Now wiser, and soon to begin my master, I am beginning to really regret not knowing statistics and since I only really feel i have learned something is when I have done it, I have made it a personal project to model European style options. I expect there isn't any very reliable formula that can do it, but the exercise is worth the try.

Anyway you can of course sell your option to others, and the price of your option is determined by the chance of being profitable at expiration date. It is these fluctuations I would like to try to model. I just realized that I might need another model since the price will move more and more towards one of two extremes, either 0 when the option looks to be worthless or towards the share price - minus the exercise price when profit looks to be made.

Did it make any sense?

#### JohnLock

##### New Member
Is there no one who can point me in the right direction as to what I should do?
My thinking right now is to continue with the linear regression approach, but having one of the variables be time left.

What do you think?

#### Dragan

##### Super Moderator
Hello everyone, I am new here (and to stats in general).
It's obvious that you're new to stats ---based on your (full) original post.
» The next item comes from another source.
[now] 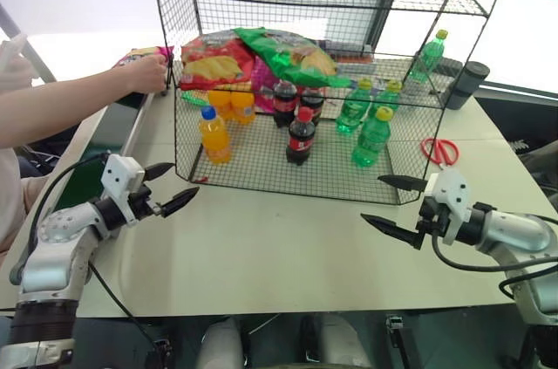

I would suggest that you do further study in the area of multiple regression before asking questions.

#### JohnLock

##### New Member
You are right, I have never really done anything stats or regression related before.
I have read up on multi linear regression as best I could and I am pretty sure I would be able to do it.
I just needed to know if my it indeed was the way to go in my particular situation.
Anyway I will try it out the way I initially wanted to, and see how it turns out.
Maybe I will have another question along the way

#### Dason

I'm not a huge fan of your original plan.

If your ultimate interest is in real scientific progress, I'd suggest that you ignore that sentence (and any conclusion drawn subsequent to it).
-- Andy Liaw (in response to a question on the meaning of the sentence: 'Independent variables whose correlation with the response variable was not
significant at 5% level were removed')
R-help (March 2010)
That quote summarizes my thoughts on the reason I'm not a fan of the original plan.

Note that it's quite possible for variables that are "obviously not related to Y" to end up to be important predictors in the presence of other variables.

#### noetsi

##### No cake for spunky
Especially if multicollinarity or interaction is occuring.